[DATASET]
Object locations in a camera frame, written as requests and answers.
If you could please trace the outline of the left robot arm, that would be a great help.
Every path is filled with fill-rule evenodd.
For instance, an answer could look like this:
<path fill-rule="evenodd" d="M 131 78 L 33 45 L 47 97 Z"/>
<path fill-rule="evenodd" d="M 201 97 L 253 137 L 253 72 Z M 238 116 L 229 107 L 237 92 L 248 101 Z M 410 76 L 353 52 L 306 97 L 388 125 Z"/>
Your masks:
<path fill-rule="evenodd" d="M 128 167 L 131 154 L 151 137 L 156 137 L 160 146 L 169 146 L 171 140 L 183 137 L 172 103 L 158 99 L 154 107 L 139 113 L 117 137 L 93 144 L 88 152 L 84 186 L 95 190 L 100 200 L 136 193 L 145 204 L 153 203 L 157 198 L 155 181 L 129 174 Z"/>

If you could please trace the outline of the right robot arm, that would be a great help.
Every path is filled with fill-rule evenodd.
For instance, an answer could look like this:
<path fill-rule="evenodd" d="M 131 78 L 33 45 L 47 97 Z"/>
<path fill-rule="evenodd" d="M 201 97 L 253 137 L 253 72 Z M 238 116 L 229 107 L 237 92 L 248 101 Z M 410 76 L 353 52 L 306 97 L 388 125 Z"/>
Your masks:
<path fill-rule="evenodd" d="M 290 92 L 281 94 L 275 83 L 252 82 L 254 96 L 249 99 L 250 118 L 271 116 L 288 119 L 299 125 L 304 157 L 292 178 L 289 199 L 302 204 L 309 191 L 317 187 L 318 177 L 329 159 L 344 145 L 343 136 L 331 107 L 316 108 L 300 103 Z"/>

[AIM OF THE TASK] Search the data for "could" and list every line in which it occurs.

[EXERCISE OUTPUT]
If you could please trace the outline of the left robot arm, that would be a great help.
For instance, an answer could look like this:
If you could please trace the outline of the right robot arm, that would be a great help.
For instance, an answer could look like this:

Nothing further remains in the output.